All of Black Mirror Happens in the Same Universe – Over-baked Fan Theory of the Month

It should go without saying but, dudes, spoilers below – also, for anyone stumbling upon this, this doesn’t include the new Netflix season, and is nothing more than a totally-not-remotely-serious bit of conjecture to fit Fifteen Million Merits  into the chronology in a more interesting way than most other attempts.

Putting all Black Mirror episodes into the same universe is fairly easy.

Of course, it’s not explicit like in the more recent films from the Marvel Cinematic Universe where they’re building a continuity and a whole story, it’s still just flashes and odd references. But keen-eyed viewers can see news reports and the occasional background flourish that nods towards the other episodes. The trial/appeal of Victoria Skillane appearing briefly in the background of a news report, or the I_AM_WALDO username, for example. The Waldo Moment comes before The National Anthem because you can see brief news tickers referring to Carlton Bloom’s art exhibit closing early – and presumably Waldo (now controlled by Jack Napier) has something to say about Michael Callow’s encounter with a farm animal a few weeks later. The technology to resurrect someone seen in Be Right Back looks like a precursor to the technology shown in White Christmas – the early AI-copies fed on your outward expressions put onto the internet. After the development of a neurological interface that was first used to wipe minds clear of a few days of memories, they learned to take it from your brain directly, synthesising a sentient agent from the preferences stored in your brain rather than on Facebook.

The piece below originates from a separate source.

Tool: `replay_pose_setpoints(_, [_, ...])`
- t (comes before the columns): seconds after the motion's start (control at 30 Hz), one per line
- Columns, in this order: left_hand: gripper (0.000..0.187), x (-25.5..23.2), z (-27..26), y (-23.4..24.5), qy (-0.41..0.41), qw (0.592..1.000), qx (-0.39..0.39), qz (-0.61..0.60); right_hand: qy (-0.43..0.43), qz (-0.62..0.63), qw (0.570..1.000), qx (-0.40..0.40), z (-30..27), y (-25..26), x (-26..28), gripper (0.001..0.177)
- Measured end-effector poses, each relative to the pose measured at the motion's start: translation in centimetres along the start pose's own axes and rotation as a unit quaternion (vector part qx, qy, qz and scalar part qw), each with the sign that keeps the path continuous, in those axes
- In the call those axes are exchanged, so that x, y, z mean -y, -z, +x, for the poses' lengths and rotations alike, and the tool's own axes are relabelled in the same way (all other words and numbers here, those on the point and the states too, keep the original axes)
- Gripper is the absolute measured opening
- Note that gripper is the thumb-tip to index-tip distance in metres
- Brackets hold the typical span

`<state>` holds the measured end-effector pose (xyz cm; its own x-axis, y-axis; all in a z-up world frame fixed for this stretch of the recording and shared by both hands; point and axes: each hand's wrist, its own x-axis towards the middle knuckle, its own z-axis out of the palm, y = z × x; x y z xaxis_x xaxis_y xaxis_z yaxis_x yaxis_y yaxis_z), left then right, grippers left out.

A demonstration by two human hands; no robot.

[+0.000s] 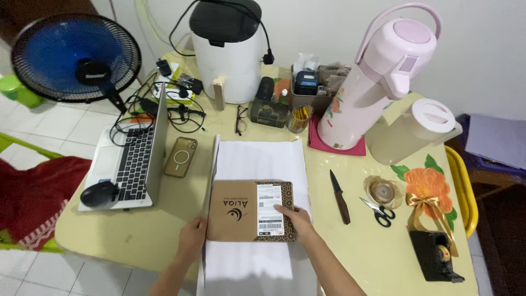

Yes, yes, yes, it’s not really all set in the same world.[1] And this is fan-cruft over-interpretation. Nothing serious. It’s just a bit of fun to join the dots. The world of Grains and Cookies are years away from the 15-seconds-into-the-future of The National Anthem and The Waldo Moment, the references are there just for anyone with a sharp eye. Nothing more.

That said….

The trouble is fitting Fifteen Million Merits into the continuity. It’s something of an outlier being the most blatantly futuristic sci-fi of the lot.[2] Where does it fit in? It clearly can’t be contemporary to any of the other stories given its outlier status but it must somehow if this over-baked fan theory is to work.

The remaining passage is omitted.